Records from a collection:
Content starts

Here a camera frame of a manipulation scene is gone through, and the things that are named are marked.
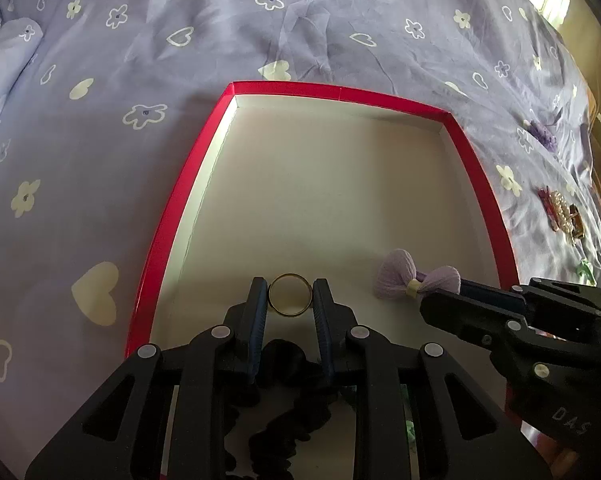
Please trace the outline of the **right hand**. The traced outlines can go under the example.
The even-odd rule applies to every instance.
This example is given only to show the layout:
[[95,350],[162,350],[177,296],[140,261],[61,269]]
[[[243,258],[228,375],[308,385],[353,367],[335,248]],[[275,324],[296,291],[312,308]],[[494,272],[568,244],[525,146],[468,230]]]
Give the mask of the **right hand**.
[[557,456],[555,456],[555,459],[550,464],[552,478],[559,480],[566,477],[578,459],[579,455],[575,451],[569,450],[568,448],[563,448],[563,450]]

Content ends

__Problem__. In the entries above, count each line holding the word "example" and give that count alone.

__Answer to this problem__. 2